Dos estudiantes de viaje, jóvenes, altos, atléticos, con dentaduras
perfectas. En aquel país tercermundista podían tener todo lo que quisieran.
Se conocieron aquélla
misma tarde. Encantados de tener alguien con quien poder hablar, comenzaron
tomando unas copitas del aguardiente local, un destilado casero absolutamente
ilegal, matarratas puro.
En el transcurso de la
velada pasaron al güisqui, acompañando la animada y divertida charla
con canutos de maría, que uno de ellos le había pillado el día anterior
a un camello de la zona.
El yonqui de dientes
podridos, que se buscaba la vida trapicheando, tenía pildorillas de
primera calidad y se las ofreció a precio de ganga. Compraron un par
de ellas y fueron a la playa para dividir la primera.
No podían parar de reír
y bromear, hablando a grandes voces de las que ellos mismos no eran
conscientes. En la playa, de finísima arena rubia, se zambulleron
en el agua helada, mientras el sol se ponía, espectacular. Nunca una
puesta de sol había tenido colores como aquellos.
Las dos putitas nativas
les llevaron cogidos de la mano a una de las cabañas que había cerca
de la playa, junto a los cocoteros. En la cabaña había dos camastros
separados por una cortina, ¡cuánto se rieron!, haciendo comentarios
en voz alta mientras follaban, manteniendo una conversación entre
risas a través de la cortina floreada. Fue tan divertido que decidieron
repetir, cambiando de cama y de chica. Las putitas silenciosas miraban
al techo de palma con sus ojos oscuros.
Satisfechos, necesitaban
beber para combatir el sequerón, y tenían algo de hambre, en las cabañas
les sirvieron el aguardiente local y sancocho de pescado con arroz,
cobrando unos precios ridículamente baratos, como las putitas.
Ya hacía tiempo que se
habían tomado la segunda pildorilla a medias y habían pasado siglos
desde que se conocieron aquella tarde.

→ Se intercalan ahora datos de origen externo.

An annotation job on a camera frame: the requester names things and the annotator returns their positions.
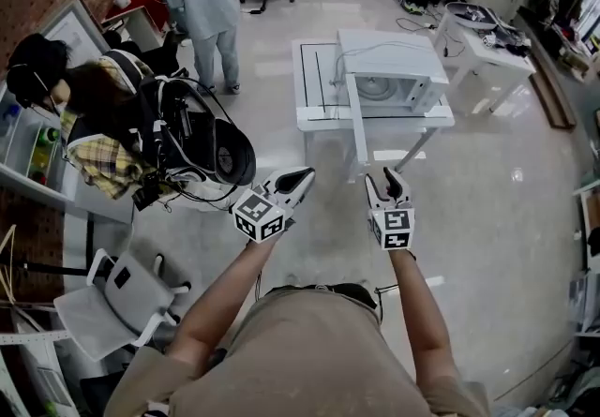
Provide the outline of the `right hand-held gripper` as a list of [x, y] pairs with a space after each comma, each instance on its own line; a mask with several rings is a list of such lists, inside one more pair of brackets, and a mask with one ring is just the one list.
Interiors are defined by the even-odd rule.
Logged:
[[384, 167], [383, 174], [387, 181], [386, 194], [393, 203], [387, 206], [382, 205], [371, 175], [365, 175], [369, 229], [380, 249], [408, 250], [412, 246], [415, 229], [412, 192], [401, 174], [394, 169]]

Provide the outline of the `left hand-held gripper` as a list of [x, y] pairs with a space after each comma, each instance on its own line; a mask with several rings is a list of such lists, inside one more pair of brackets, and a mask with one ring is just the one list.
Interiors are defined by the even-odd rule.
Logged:
[[310, 167], [273, 171], [267, 181], [247, 189], [232, 206], [234, 226], [254, 243], [263, 243], [295, 224], [293, 208], [313, 186]]

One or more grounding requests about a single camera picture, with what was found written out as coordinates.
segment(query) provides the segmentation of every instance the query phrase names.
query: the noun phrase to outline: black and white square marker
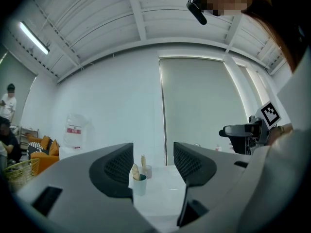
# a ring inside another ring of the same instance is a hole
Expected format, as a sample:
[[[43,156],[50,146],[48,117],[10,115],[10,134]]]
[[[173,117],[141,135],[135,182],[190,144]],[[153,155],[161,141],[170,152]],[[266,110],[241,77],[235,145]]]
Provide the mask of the black and white square marker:
[[[260,109],[260,111],[269,127],[272,127],[277,123],[277,121],[281,119],[271,102],[265,104],[264,107]]]

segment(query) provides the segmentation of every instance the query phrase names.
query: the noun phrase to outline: red label
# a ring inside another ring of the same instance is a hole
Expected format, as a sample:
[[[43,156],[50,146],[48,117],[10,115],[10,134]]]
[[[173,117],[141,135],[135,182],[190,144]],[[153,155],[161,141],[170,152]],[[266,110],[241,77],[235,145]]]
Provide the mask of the red label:
[[[74,130],[70,128],[67,128],[67,132],[72,134],[81,134],[81,130]]]

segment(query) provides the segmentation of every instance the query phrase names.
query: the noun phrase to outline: black slot
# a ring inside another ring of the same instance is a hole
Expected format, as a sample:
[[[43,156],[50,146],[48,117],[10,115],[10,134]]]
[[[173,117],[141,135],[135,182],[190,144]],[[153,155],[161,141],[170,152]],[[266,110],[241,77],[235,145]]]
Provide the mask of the black slot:
[[[234,165],[243,167],[243,168],[247,168],[248,163],[243,162],[243,161],[237,161],[236,163],[234,163]]]
[[[33,203],[33,207],[47,216],[62,191],[60,188],[47,187]]]

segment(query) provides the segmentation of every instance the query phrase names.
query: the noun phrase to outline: white plastic bag
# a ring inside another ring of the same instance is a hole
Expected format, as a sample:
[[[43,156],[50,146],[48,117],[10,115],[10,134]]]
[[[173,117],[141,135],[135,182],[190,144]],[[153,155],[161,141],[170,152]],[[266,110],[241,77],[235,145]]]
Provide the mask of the white plastic bag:
[[[65,147],[82,149],[85,142],[88,121],[79,114],[69,114],[66,120],[64,144]]]

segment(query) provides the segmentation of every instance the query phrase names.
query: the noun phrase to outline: person in white shirt
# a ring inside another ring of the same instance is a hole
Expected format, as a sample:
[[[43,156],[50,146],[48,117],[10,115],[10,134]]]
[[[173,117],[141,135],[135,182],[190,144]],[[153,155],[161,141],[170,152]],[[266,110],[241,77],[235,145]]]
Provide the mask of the person in white shirt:
[[[11,83],[7,88],[8,93],[4,94],[0,101],[0,116],[12,122],[16,110],[15,86]]]

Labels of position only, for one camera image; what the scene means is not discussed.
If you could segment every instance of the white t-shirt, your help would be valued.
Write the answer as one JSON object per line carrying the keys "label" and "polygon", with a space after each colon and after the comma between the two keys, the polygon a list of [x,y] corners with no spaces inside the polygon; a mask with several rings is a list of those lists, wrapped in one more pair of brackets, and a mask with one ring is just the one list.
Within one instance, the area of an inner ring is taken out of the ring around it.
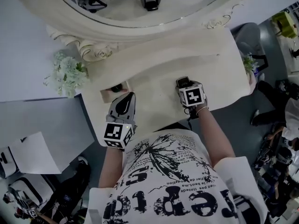
{"label": "white t-shirt", "polygon": [[89,196],[85,224],[259,224],[267,215],[245,157],[212,168],[199,136],[180,129],[129,142],[115,187]]}
{"label": "white t-shirt", "polygon": [[282,130],[282,137],[293,140],[299,137],[299,100],[290,98],[285,106],[286,127]]}

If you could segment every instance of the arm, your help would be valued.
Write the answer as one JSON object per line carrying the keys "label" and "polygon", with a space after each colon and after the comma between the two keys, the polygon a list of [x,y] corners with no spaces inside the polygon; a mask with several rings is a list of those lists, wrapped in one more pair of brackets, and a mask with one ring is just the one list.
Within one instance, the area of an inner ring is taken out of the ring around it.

Era noche cerrada, las estrellas
brillaban lanzando destellos de colores, y la luna, como una raja
de sandía blanca, iluminaba el mar de terciopelo azul, «bluuuuuuue
velveeeet...», desafinaron a dúo, enardecidos. De golpe, los segundos
empezaban a parecer horas y los minutos semanas, estaban cansados.
Y allí estaba la cama
de plata. Maravillados vieron cómo refulgía a la luz de la luna, parecía
esperarles con los brazos abiertos. Por lo menos medía tres por tres
metros y tenía colchón y sábanas, todo de plata.
Se lanzaron de cabeza,
el colchón de plata les acogió cariñoso y juguetón, las sábanas de
plata les envolvieron amorosas, La cama era suave, mullida, flexible…
Con el sol y el calor,
un olor nauseabundo les despertó. El olor impregnaba sus ropas, su
cuerpo, sus cabellos, estaba dentro de sus fosas nasales. Apoyaron
las manos para incorporarse y resbalaron, y cada vez que intentaban
incorporarse resbalaban de nuevo. Caían y caían y volvían a caer,
sobre el depósito de peces muertos puestos al sol para secar.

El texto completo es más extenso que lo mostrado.